I think one of the best nursing blogs out there is impactEDnurse (note: not ImpactedNurse). I don't follow it regularly, but recently Ian wrote that Project N, his and his readers' attempt to get textbooks to a Nigerian nursing school, seemed to have not come off well.

Of course, when I read this, my first thought was, don't they have the Internet? The obvious solution to continuously outdated textbooks is to create a digital, collaborative, open access textbook and try to get as many laptops to third world nursing schools as possible. In the short term, that takes a much larger capital investment, but I suspect it would save in the long term. Of course, the biggest problem is that the OLPC laptop is so constricted in its target audience. I don't understand why MIT didn't just create a laptop for third world nations in general instead of targeting children. Do the advantages of their ideas cease once you get beyond childhood or get out from total poverty into significant poverty?
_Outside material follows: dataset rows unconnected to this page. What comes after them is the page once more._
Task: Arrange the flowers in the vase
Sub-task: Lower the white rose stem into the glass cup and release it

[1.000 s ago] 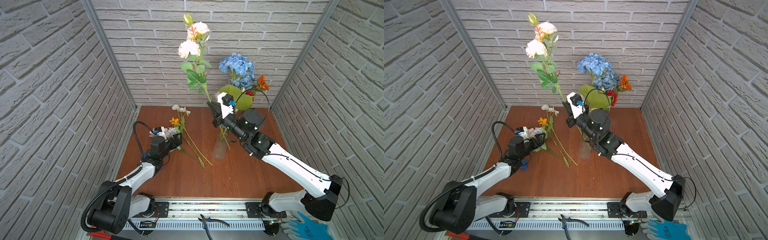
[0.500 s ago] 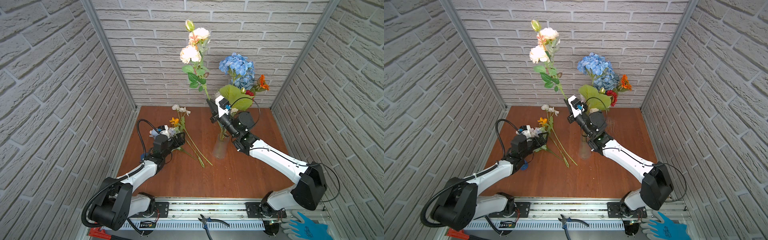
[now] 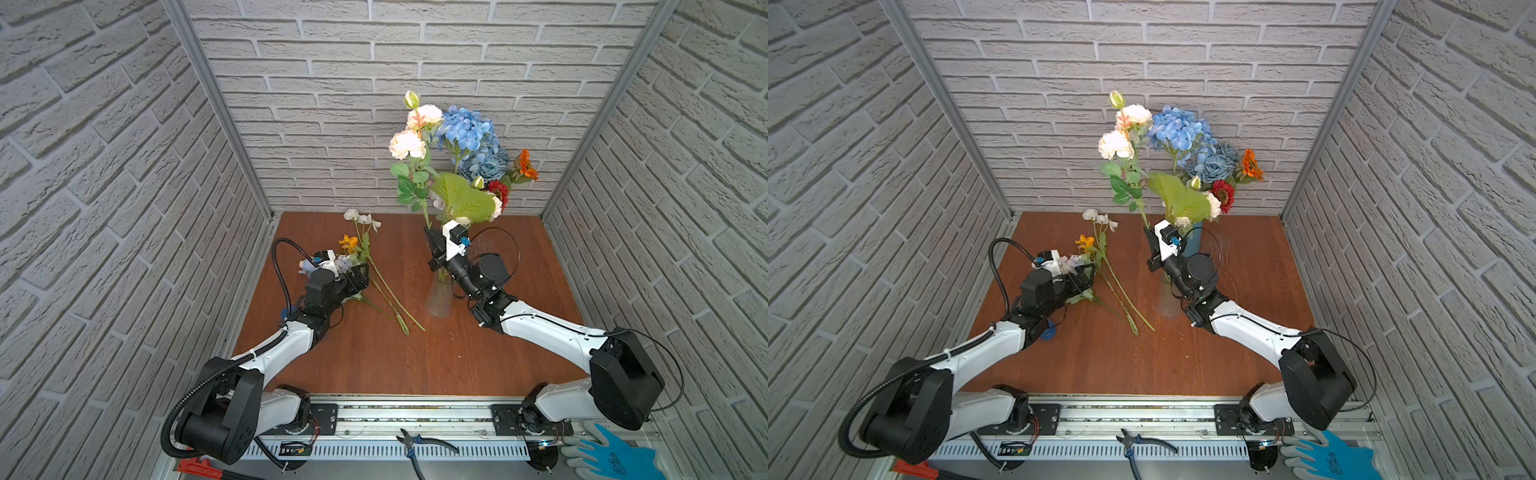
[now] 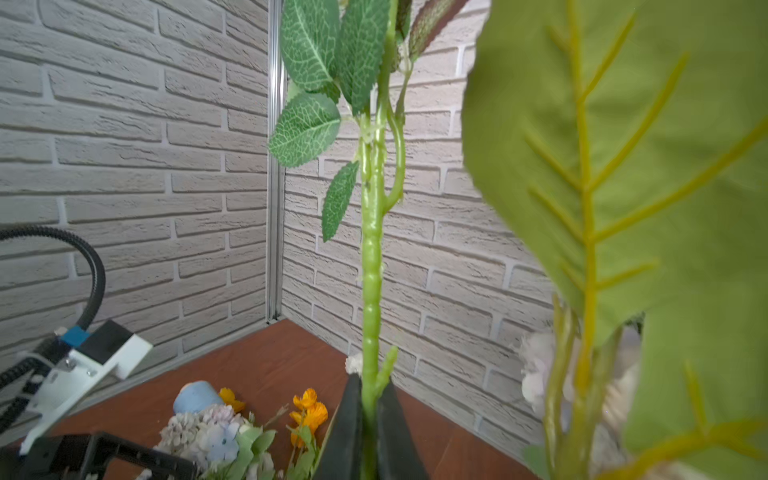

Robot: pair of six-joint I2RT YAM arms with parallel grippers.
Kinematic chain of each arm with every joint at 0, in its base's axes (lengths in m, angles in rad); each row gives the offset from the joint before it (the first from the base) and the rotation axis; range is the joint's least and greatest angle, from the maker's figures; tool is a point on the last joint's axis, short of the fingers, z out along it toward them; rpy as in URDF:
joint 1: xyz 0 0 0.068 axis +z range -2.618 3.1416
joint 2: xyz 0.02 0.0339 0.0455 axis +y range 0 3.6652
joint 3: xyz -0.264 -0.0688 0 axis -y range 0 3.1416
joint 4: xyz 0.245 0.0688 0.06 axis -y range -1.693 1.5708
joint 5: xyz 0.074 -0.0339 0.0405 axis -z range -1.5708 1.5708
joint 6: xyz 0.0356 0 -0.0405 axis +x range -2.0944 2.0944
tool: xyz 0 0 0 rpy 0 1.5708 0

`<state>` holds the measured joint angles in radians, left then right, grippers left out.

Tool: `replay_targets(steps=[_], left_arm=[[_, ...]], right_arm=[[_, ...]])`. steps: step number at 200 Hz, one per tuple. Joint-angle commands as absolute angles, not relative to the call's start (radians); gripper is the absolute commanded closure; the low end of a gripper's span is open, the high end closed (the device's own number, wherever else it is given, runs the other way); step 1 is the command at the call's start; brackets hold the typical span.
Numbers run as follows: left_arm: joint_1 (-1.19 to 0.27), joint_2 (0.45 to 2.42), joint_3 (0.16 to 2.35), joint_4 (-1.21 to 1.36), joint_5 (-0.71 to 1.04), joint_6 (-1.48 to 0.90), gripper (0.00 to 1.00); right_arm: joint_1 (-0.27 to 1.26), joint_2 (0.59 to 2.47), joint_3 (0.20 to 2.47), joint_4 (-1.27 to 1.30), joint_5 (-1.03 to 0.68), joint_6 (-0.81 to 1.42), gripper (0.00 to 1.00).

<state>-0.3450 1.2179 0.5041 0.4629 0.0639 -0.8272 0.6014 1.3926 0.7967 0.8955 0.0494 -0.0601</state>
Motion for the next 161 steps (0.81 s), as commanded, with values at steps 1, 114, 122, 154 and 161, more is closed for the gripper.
replay_targets(steps=[1,114,122,154,161], left_arm=[[-0.358,1.229,0.54,0.493,0.052,-0.817,0.02],[-0.391,1.162,0.609,0.315,-0.067,-0.733,0.02],[-0.388,1.142,0.61,0.297,-0.087,-0.718,0.02],[-0.34,1.088,0.612,0.241,-0.11,-0.707,0.02],[-0.326,1.08,0.61,0.233,-0.109,-0.709,0.02]], right_arm=[[0.604,1.338,0.733,0.972,0.124,-0.004,0.94],[0.607,1.282,0.594,0.832,0.222,-0.046,0.73],[0.609,1.276,0.591,0.823,0.221,-0.046,0.69],[0.623,1.213,0.62,0.702,0.192,-0.075,0.51],[0.631,1.194,0.639,0.638,0.193,-0.079,0.47]])
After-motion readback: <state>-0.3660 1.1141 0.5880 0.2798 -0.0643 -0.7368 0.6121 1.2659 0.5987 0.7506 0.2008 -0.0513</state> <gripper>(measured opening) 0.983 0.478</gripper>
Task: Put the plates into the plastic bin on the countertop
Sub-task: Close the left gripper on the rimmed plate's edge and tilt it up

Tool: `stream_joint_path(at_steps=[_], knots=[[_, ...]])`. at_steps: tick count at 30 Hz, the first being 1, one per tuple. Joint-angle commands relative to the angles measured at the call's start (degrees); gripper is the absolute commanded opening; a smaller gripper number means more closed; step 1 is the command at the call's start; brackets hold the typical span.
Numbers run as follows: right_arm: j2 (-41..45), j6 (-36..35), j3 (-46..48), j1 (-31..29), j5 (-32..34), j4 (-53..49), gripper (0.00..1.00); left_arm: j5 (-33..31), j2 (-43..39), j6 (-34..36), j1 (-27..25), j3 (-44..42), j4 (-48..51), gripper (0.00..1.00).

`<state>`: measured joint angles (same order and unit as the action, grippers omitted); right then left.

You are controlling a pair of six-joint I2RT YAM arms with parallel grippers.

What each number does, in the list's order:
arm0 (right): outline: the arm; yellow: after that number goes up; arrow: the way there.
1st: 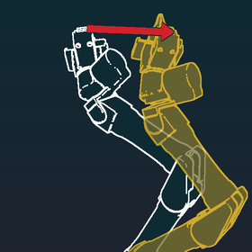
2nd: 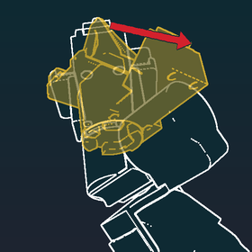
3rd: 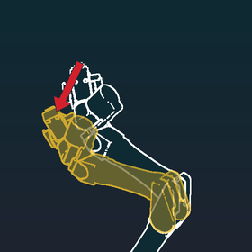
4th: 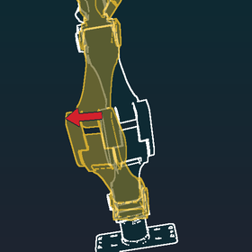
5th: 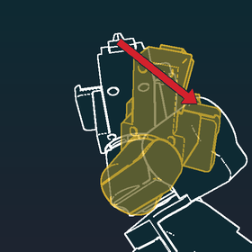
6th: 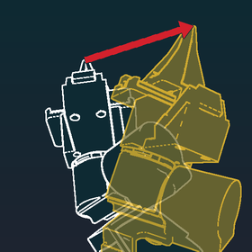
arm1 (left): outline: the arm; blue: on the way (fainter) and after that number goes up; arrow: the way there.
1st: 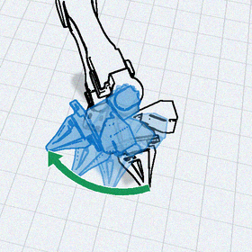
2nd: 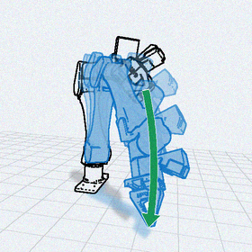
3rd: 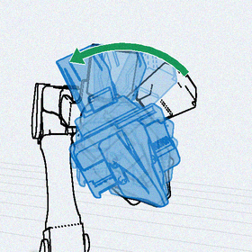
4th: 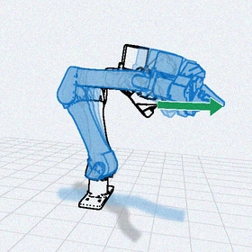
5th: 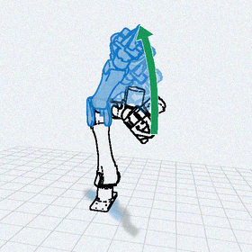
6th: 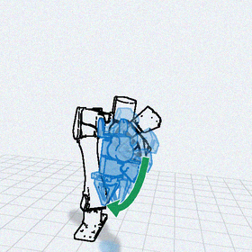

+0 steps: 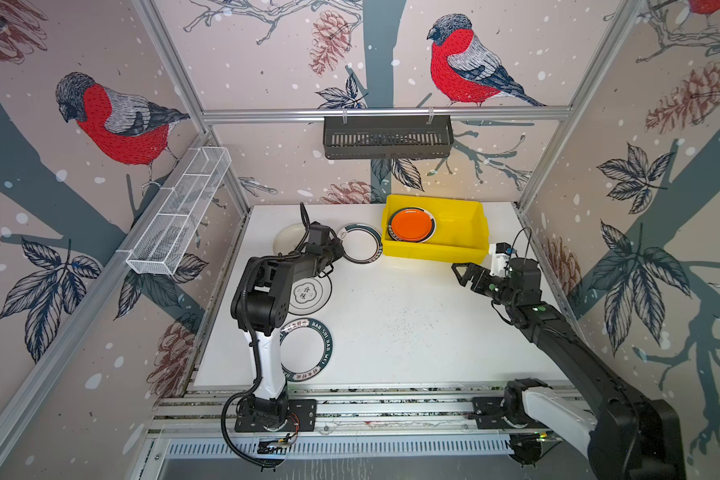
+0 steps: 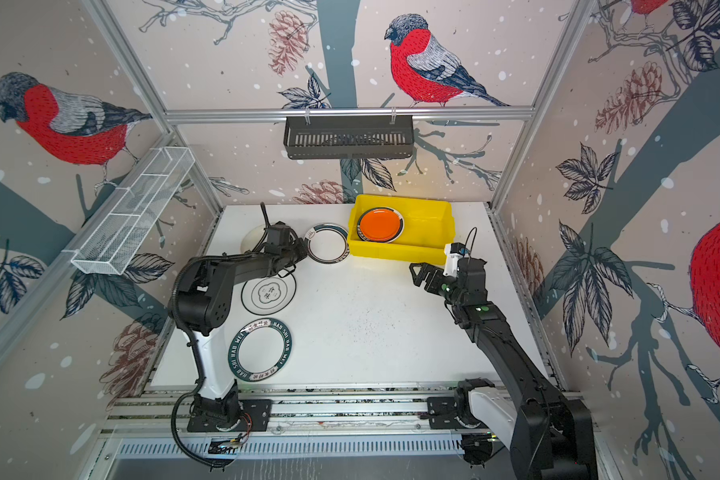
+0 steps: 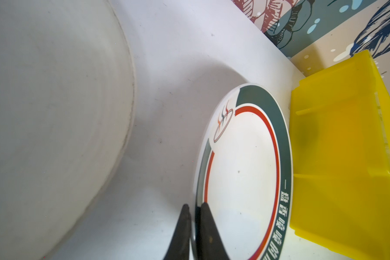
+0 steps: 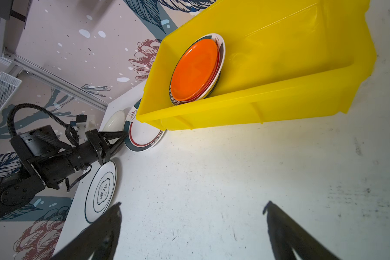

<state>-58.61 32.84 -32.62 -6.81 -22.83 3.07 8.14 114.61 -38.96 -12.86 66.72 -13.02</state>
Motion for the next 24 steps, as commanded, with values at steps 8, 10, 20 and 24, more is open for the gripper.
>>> stream_joint_path(at_steps=[8, 10, 20, 24], knots=[[0.95, -0.41, 0.18, 0.04, -1.58, 0.98, 1.0, 2.28, -5.4, 1.25, 0.16, -2.35, 2.35, 0.0], [1.26, -0.31, 0.41, 0.09, -1.83, 1.1, 1.0, 2.32, -6.74, 1.68, 0.07, -2.62, 2.94, 0.0], [1.6, 0.62, 1.77, 0.04, -3.63, 2.92, 1.0, 0.74, -15.15, 3.45, 0.03, -5.97, 4.64, 0.0], [1.57, 1.15, 1.77, -0.05, -4.36, 3.23, 1.0, 0.53, -19.31, 3.46, 0.03, -7.97, 4.62, 0.0]])
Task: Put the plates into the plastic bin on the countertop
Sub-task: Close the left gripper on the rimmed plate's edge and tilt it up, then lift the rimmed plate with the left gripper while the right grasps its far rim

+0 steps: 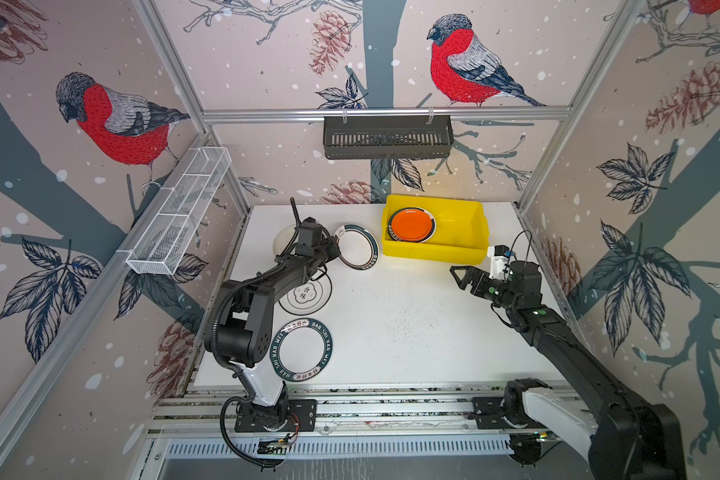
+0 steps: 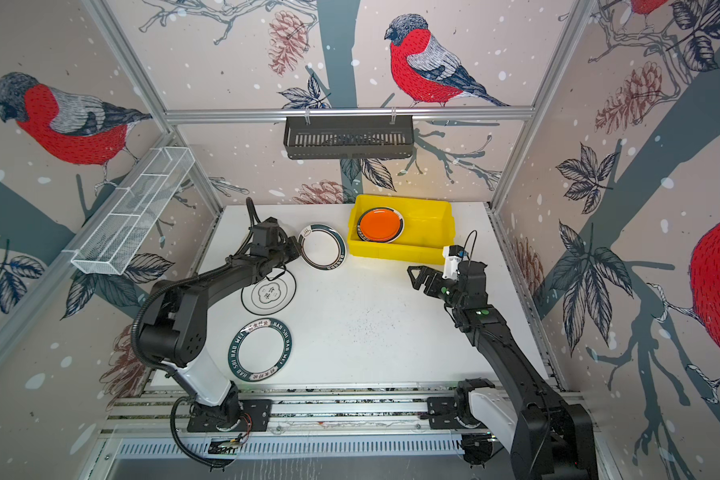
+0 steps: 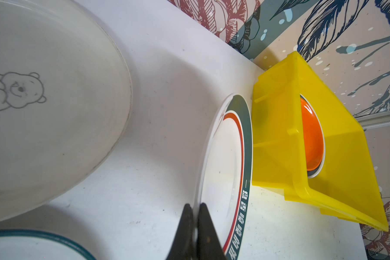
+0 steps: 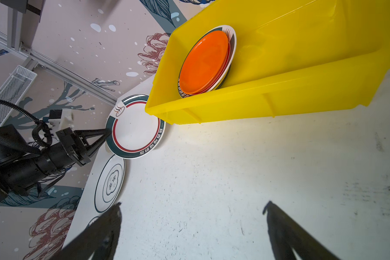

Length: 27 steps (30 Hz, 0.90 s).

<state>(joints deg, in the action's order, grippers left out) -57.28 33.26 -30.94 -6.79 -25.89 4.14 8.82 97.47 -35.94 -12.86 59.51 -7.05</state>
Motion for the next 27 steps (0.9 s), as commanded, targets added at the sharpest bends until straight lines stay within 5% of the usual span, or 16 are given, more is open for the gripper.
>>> stream_joint_path(at_steps=[1, 13, 27], knots=[[0.25, 0.91, 0.17, -0.07, -1.64, 2.48, 1.0, 0.11, -3.0, 0.31, 0.03, -1.16, -1.54, 0.0], [-0.45, 3.74, 0.31, -2.69, -4.26, 6.8, 1.0, 3.81, -12.79, -2.0, -2.81, -4.05, -6.02, 0.0], [-4.21, 3.37, -2.2, -11.43, -0.52, 10.53, 1.0, 9.0, -10.38, -6.21, -12.77, -2.65, -15.65, 0.0]])
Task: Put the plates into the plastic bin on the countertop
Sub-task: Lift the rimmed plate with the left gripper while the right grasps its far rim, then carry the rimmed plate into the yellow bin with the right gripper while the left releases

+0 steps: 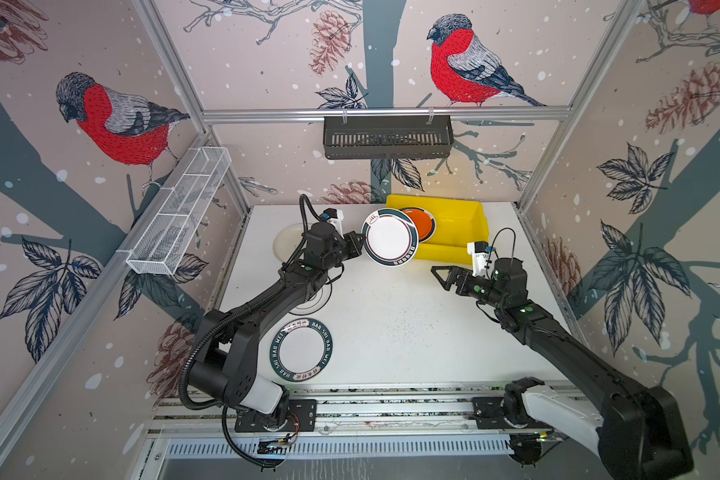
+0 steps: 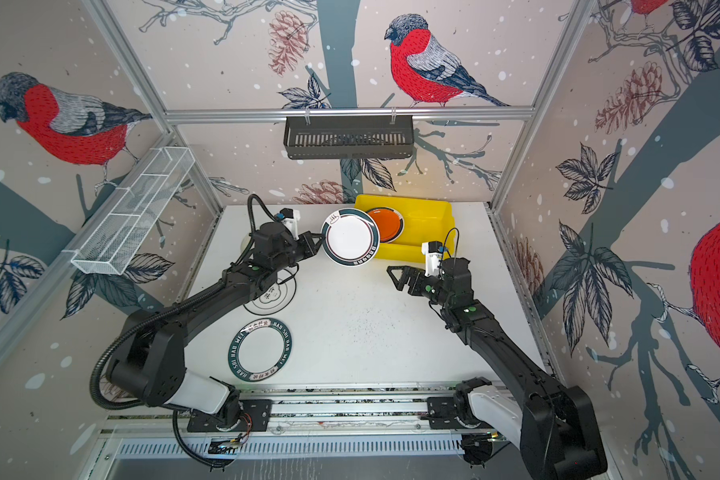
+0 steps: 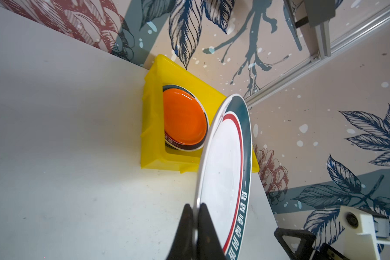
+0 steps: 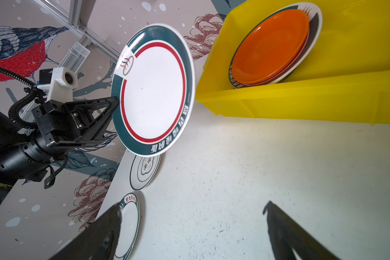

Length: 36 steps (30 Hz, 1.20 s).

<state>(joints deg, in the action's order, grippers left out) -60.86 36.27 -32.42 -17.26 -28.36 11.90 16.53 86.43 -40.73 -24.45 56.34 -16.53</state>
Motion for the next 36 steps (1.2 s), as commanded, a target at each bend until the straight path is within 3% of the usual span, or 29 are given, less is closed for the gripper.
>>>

There are other possibilities like the Koolu Works Everywhere Appliance, although at $299 + monitor, it is not really a substitute. Again, why there isn't something like a cross between OLPC and the WEA is beyond me, since the advantages of both are so great, but !!

Anyhow, a second thought I had was for nursing schools in first-world nations to adopt those in third-world nations. It could actually be made into a nice international relations/networking program. Say one nursing school each in Germany, UK, Australia, Japan, and the US collaborated on a school in Africa. You couldn't help very many schools this way, but you could help a few and it might be fun!